MM – Tenho discordância da crítica feita ao Nilmário nesses moldes. Qualquer gestor público está exposto a situações e é merecedor de críticas. Mas quem conhece o Nilmário e sabe do seu perfil e modo de fazer política, sabe que ele faz isso sempre num processo de construção. Isso é uma característica muito forte dele. Mas aconteceram curtos-circuitos ou momentos que foram negativos na relação com a sociedade. Dentro da Conferência, que era a primeira deliberativa, aconteceu um processo que não era desejado: estabeleceu-se um cenário de disputa a partir de alguns movimentos da sociedade. Isso não era desejado, não se trabalhava com essa lógica. Tínhamos obrigatoriamente que estabelecer uma forte parceria entre os militantes de direitos humanos que ocupavam naquele momento o governo, a gestão pública, e os movimentos que estavam na seara social. Mas, lamentavelmente, por alguns equívocos, de alguns segmentos do movimento social, estabeleceu-se outra forte disputa. Resultado: a conferência não teve vitoriosos; o resultado não foi o desejado; a disputa ali não cabia nos moldes em que aconteceu. Mas estamos – não só o governo – buscando resgatar este aspecto negativo e que teve a influência não desejada na gestão da secretaria. Estamos buscando um intenso processo de superação. Tanto que em janeiro o Nilmário reuniu 43 grandes expressões de direitos humanos, procurando trazer pessoas de todas as regiões e de várias áreas de atuação, para estabelecer os dez pilares da política de direitos humanos, para que possamos dar respostas àquilo que a sociedade produziu num momento crítico de discussão. Superar o processo negativo da conferência e caminhar em direção ao horizonte. Não adianta ficar caminhando pra frente com a cabeça voltada ao passado.

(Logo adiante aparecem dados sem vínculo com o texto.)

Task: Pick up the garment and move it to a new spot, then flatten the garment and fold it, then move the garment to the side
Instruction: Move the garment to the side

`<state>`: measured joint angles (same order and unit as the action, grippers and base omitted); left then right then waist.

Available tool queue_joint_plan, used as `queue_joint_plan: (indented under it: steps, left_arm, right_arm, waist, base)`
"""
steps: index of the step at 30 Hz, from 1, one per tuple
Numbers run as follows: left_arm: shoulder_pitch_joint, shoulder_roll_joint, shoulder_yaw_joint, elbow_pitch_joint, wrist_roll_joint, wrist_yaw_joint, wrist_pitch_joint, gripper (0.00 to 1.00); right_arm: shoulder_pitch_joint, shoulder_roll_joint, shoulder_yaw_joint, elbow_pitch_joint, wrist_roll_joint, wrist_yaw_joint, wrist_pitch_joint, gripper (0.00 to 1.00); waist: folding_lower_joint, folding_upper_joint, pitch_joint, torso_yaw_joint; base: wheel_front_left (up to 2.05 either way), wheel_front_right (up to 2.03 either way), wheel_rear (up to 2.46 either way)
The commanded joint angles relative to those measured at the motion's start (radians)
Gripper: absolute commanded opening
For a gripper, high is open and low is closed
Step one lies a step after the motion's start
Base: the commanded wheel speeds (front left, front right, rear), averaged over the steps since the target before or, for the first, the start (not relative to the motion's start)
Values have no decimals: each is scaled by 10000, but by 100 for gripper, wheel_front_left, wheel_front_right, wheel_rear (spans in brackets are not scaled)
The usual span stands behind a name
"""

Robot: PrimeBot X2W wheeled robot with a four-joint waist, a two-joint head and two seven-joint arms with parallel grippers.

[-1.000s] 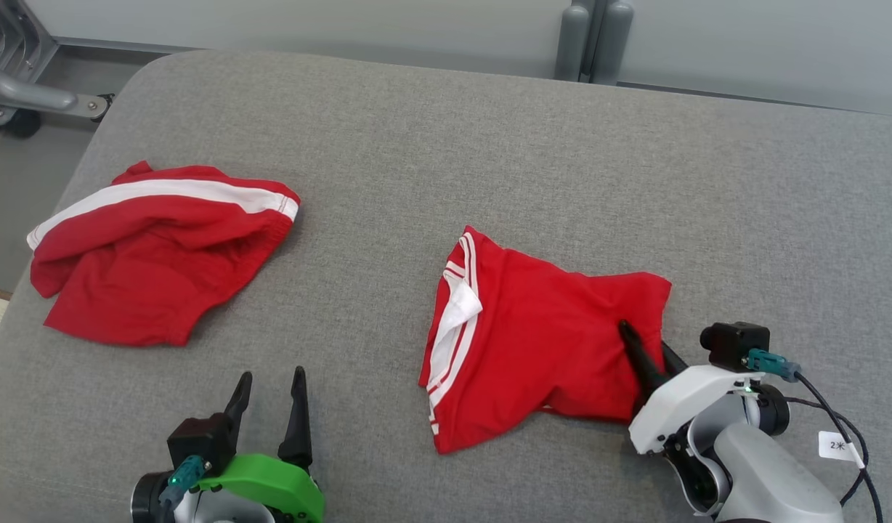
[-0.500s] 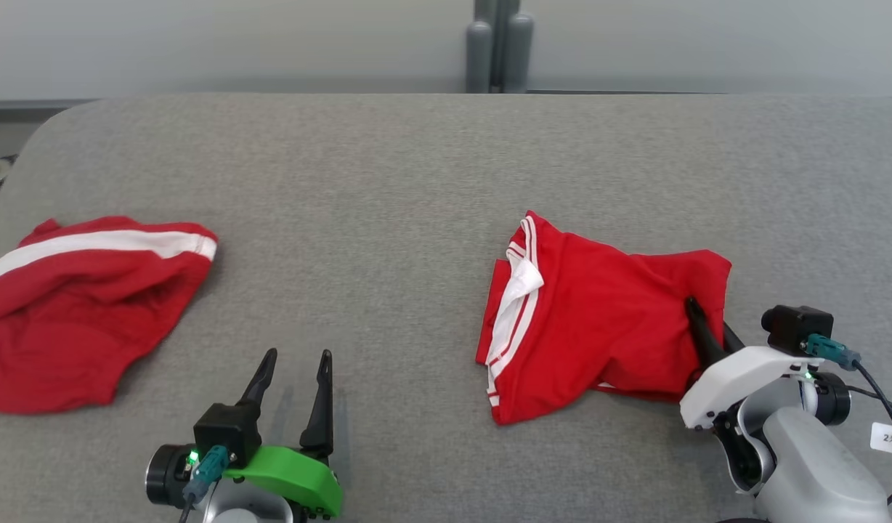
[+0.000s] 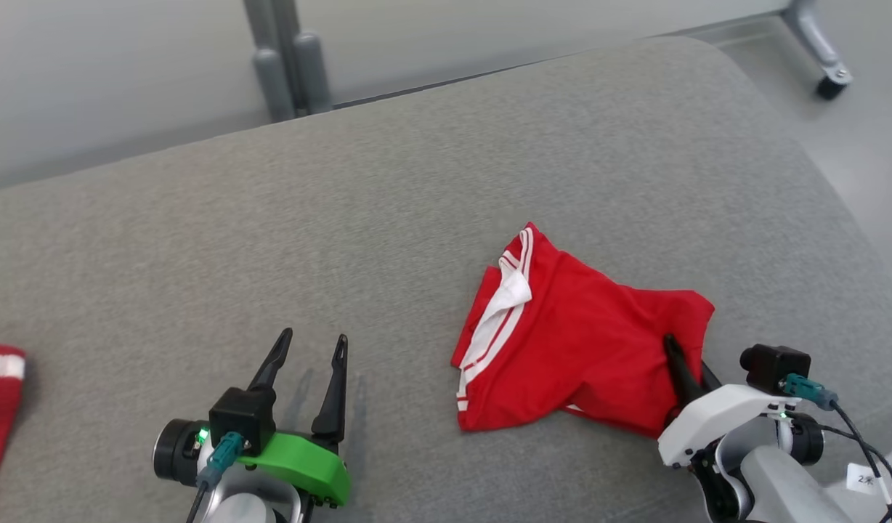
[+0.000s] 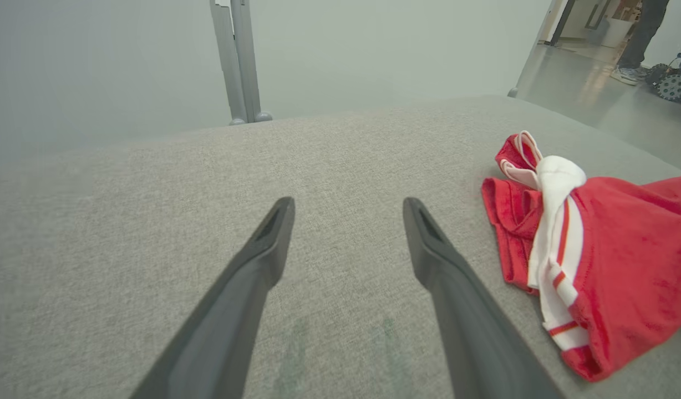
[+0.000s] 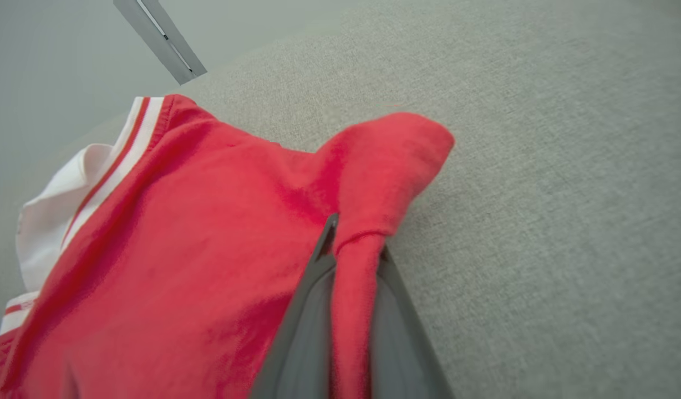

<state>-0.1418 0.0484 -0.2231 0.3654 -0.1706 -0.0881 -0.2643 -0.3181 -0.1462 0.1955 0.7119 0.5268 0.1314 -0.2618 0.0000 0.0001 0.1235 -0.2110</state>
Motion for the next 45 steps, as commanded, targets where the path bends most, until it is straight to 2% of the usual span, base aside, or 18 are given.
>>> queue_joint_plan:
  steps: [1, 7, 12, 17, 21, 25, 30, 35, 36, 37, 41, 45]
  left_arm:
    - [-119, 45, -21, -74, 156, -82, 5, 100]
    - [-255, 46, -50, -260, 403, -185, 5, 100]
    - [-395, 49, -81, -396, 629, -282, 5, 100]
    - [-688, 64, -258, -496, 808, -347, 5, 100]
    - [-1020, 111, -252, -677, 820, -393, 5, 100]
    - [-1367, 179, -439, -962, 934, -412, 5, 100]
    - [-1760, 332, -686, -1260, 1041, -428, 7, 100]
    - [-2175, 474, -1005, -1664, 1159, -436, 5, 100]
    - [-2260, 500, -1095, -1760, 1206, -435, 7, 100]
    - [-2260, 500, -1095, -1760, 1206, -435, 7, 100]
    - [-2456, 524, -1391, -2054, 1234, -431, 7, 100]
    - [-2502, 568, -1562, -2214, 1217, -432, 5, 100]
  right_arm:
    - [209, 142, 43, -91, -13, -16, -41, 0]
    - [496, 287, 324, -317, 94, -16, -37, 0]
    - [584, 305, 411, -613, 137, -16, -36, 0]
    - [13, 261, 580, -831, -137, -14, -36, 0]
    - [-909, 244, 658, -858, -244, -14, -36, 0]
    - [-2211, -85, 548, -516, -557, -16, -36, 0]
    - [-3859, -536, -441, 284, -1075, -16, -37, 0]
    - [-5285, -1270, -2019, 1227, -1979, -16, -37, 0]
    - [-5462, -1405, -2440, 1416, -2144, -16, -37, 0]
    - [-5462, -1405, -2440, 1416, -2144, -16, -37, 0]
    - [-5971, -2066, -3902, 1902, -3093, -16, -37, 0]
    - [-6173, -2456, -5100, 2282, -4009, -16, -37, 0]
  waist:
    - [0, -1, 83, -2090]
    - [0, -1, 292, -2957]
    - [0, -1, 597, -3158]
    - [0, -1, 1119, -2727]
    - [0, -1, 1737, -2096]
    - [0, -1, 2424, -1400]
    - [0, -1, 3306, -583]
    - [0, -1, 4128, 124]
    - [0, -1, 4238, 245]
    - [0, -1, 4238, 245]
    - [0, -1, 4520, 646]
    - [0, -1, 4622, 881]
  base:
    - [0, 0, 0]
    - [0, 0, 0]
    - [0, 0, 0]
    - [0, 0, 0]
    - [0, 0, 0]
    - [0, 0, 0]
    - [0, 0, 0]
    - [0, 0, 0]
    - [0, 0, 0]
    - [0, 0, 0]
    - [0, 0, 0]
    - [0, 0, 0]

Temos quatro conferências nacionais importantes pela frente: a conferência de direitos humanos, a primeira conferência nacional de pessoas portadoras de deficiência, o primeiro encontro nacional de educação para direitos humanos e a conferência da criança. São eventos grandes, em que haverá uma oportunidade riquíssima de diálogo com a sociedade. Não há política pública que se sustente se não for com forte apoio social. Queremos que a sociedade se apodere da política como se fosse sua. É ela que faz as modificações na gestão pública, é ela que muda o perfil do Estado, que direciona os recursos, que cobra. Ela que é a vanguarda.